Frequently Asked Questions
1. Can Wilms tumour be treated?
Wilms tumour is one of the highly treatable cancers. Most of the children with Wilms tumours go on to have normal lives after the treatment.
Nevertheless, it is important for parents to not ignore any symptoms that could be associated with this disease. Ignoring symptoms may lead to delayed diagnosis, which could further lead to poor clinical outcomes.
2. My kid has a mass in the abdomen region. What should I do?
Firstly, do not panic. Secondly, do not make any delay. Immediately consult your physician and get necessary tests done to find out the cause. Make sure to follow all the instructions given by the doctor.
If it is Wilms tumour or any other condition, ensure to ask the doctor as many questions as possible. This will give you a better understanding of the disease and help you know what to expect. Along with this, you can also do your bit of research to understand various treatment options available and the crucial aspects of follow-up care.

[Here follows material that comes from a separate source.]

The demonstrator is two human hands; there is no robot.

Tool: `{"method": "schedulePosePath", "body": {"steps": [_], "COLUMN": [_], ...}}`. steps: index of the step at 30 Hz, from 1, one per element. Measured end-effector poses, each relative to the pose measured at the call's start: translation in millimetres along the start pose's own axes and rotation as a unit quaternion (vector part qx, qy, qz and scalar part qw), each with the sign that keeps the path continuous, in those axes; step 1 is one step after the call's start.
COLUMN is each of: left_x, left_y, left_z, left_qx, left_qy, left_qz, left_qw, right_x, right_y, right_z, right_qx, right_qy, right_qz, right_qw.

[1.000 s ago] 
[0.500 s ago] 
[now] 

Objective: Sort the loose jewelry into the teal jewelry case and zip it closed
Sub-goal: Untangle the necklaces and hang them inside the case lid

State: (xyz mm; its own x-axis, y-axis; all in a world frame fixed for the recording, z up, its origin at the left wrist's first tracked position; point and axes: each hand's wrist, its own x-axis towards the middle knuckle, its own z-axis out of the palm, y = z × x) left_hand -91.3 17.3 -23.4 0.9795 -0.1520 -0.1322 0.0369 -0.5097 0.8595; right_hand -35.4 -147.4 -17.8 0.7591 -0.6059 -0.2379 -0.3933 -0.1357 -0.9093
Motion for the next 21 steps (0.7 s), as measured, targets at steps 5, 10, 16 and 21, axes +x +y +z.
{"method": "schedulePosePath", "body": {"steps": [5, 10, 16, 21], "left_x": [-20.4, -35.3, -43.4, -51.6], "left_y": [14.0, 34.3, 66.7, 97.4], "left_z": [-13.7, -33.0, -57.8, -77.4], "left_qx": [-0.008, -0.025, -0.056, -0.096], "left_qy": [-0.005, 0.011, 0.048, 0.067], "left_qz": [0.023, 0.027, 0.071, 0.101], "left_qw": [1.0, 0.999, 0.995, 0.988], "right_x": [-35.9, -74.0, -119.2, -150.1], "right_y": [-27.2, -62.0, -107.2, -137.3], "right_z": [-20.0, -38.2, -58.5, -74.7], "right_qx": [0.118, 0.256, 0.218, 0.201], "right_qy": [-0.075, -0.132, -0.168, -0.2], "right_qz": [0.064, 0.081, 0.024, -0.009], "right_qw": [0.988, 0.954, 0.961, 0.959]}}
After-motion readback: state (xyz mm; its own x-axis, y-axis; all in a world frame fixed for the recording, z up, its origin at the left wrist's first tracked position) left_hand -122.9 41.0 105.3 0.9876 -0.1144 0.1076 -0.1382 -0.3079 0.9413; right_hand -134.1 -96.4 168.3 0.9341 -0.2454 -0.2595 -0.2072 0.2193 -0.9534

3. Can Wilms tumour come back?
Yes, in some cases, Wilms tumour can come back. However, if they are caught on time, they can be treated successfully.
Strict follow-up care and monitoring after the treatment are extremely important in reducing the risk of a relapse. Therefore, the parents or caregivers need to ensure that the patients keep up their follow-up appointments and all instructions given by the doctors are ardently followed.
4. Can Wilms tumour be prevented?
The risk factors (age, genetic disorders, family history, etc.) that are associated with Wilms tumour cannot be controlled. Also, this condition is not associated with any lifeclass-related risk factors. Therefore, there are no known ways to prevent or control the risk of Wilms tumour presently.
However, those identified as high-risk individuals for this condition can seek doctors’ help to understand the best practices that can help them in reducing the risk of this disease to some extent.